▶ [WHAT IS REQUIRED]:
Whenever "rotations" appears in a line, please copy that line from the data.

--

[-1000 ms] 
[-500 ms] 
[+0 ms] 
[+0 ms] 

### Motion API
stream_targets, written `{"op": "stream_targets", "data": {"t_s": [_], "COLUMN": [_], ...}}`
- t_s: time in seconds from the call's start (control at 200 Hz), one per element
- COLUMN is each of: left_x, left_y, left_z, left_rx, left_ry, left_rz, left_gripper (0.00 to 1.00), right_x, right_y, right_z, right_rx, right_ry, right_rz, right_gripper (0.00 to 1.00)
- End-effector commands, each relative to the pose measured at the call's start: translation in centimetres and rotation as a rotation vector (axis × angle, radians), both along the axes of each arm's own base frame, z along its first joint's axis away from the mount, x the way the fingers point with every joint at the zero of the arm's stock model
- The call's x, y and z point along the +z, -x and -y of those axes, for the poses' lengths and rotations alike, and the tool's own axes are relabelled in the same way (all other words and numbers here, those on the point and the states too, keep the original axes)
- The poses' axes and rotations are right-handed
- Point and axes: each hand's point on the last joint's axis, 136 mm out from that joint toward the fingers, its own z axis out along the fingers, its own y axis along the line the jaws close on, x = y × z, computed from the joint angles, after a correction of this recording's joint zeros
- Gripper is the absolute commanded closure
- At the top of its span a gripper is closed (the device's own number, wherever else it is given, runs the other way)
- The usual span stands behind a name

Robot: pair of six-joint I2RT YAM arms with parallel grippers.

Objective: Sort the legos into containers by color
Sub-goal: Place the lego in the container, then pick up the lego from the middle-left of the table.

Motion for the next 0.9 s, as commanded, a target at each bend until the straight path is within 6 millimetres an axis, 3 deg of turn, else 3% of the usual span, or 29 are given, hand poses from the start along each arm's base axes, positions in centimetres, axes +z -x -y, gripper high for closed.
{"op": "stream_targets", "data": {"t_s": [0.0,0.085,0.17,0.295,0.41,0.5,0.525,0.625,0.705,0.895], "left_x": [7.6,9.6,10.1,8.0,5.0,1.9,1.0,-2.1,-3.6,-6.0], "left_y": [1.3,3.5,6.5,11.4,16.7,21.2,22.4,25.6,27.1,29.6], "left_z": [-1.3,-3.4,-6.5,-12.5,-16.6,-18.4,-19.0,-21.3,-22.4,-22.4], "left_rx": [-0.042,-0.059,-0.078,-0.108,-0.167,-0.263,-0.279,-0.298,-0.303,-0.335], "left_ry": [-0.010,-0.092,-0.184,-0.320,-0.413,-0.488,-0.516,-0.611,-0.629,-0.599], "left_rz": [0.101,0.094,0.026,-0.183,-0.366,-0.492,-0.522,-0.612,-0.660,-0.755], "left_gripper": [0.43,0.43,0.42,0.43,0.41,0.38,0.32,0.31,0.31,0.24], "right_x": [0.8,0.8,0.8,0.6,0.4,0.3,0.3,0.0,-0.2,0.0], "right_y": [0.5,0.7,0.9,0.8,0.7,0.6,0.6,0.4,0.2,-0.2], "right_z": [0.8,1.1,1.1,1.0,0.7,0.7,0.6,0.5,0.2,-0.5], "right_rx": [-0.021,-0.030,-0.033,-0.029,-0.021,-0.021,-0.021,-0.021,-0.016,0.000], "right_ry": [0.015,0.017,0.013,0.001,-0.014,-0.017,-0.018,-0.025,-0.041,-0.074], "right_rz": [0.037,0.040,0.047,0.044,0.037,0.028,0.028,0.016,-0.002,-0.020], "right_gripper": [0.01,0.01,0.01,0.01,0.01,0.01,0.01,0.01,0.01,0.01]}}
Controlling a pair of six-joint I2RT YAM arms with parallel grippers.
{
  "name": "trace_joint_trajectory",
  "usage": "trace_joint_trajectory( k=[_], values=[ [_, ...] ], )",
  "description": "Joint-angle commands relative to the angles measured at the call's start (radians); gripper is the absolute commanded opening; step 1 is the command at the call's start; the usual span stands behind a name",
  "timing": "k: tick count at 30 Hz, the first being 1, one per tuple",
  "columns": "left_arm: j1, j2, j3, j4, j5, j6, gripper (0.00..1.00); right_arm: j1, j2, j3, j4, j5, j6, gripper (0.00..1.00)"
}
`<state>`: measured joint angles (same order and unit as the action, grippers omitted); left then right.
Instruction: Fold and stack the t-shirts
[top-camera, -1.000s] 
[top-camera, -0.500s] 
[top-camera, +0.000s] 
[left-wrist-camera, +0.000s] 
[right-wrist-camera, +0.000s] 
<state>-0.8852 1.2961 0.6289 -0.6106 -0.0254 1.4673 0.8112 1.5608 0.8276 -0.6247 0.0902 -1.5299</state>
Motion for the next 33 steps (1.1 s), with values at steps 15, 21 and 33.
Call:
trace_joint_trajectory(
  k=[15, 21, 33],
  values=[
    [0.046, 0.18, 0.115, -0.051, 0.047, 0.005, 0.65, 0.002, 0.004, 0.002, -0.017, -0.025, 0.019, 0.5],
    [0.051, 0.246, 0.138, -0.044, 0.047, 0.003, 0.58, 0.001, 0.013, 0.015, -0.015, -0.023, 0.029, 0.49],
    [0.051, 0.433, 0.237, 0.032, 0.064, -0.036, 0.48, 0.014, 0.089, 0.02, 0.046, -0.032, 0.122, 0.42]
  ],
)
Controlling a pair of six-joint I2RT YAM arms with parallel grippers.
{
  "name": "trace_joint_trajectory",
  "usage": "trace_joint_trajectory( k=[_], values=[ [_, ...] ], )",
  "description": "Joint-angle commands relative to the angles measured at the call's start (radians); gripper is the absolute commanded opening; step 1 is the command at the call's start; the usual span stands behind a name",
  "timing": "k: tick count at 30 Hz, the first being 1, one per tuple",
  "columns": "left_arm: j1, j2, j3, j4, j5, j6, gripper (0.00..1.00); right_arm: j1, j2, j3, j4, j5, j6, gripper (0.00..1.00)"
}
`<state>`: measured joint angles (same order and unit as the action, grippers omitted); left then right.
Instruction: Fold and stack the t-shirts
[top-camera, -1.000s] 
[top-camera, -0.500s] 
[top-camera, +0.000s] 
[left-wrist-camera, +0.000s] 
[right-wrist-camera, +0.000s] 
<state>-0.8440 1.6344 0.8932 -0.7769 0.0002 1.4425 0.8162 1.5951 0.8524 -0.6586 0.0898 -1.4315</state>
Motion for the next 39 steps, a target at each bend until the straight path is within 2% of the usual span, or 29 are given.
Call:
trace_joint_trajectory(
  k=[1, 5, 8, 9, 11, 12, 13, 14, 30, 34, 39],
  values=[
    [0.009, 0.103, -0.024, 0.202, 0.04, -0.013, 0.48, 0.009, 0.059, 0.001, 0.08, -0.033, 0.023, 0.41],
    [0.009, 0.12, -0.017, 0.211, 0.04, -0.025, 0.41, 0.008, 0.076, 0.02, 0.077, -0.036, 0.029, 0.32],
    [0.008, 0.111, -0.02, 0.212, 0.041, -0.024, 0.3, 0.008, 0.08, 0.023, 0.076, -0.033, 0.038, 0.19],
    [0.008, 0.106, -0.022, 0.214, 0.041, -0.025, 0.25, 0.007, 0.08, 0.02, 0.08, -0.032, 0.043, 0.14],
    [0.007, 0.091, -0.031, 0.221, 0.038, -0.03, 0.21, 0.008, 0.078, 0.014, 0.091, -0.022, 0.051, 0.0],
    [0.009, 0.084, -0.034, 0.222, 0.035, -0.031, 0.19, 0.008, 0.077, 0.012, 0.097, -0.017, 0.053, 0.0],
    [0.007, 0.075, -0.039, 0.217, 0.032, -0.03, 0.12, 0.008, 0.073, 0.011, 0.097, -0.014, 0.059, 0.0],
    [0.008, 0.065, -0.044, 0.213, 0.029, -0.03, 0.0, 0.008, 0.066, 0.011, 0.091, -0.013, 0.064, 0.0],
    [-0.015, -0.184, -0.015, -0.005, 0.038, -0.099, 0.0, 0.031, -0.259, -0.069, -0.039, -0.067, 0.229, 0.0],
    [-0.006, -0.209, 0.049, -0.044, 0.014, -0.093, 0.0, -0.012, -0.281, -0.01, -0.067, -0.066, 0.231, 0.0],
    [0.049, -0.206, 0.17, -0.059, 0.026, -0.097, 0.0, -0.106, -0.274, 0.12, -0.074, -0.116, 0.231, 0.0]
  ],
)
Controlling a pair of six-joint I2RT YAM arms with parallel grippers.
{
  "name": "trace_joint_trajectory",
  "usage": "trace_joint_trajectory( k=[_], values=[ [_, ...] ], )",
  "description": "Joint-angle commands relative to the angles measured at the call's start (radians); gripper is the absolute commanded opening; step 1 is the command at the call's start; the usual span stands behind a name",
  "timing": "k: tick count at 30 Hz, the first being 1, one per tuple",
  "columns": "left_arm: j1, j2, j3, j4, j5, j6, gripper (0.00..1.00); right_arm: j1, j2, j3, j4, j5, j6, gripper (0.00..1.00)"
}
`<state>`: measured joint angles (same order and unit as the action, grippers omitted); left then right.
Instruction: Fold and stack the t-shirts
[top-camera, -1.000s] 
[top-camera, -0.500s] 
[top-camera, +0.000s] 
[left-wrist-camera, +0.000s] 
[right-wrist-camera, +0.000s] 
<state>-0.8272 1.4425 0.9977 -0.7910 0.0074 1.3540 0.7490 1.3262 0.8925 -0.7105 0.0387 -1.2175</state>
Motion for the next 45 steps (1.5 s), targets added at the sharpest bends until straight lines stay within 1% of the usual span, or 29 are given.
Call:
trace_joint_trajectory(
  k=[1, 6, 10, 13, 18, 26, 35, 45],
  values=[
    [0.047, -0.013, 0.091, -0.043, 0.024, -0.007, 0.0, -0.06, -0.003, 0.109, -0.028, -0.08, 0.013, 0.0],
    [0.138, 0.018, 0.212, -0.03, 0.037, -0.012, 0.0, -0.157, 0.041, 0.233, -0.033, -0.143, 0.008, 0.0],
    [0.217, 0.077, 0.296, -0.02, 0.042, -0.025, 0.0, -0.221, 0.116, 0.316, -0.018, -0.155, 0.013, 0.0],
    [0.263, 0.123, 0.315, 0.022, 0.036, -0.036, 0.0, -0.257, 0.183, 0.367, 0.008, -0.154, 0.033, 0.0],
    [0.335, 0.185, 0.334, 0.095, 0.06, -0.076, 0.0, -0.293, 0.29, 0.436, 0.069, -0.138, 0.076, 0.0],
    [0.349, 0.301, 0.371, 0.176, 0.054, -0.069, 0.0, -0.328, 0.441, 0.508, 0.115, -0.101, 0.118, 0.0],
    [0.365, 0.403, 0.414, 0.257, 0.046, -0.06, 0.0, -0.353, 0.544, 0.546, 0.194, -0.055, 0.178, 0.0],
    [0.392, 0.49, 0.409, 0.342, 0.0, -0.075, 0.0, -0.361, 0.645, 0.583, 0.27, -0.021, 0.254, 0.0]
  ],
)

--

▶ [RESULT FOR THIS EXERCISE]:
- The call's x, y and z point along the +z, -x and -y of those axes, for the poses' lengths and rotations alike, and the tool's own axes are relabelled in the same way (all other words and numbers here, those on the point and the states too, keep the original axes)
- The poses' axes and rotations are right-handed

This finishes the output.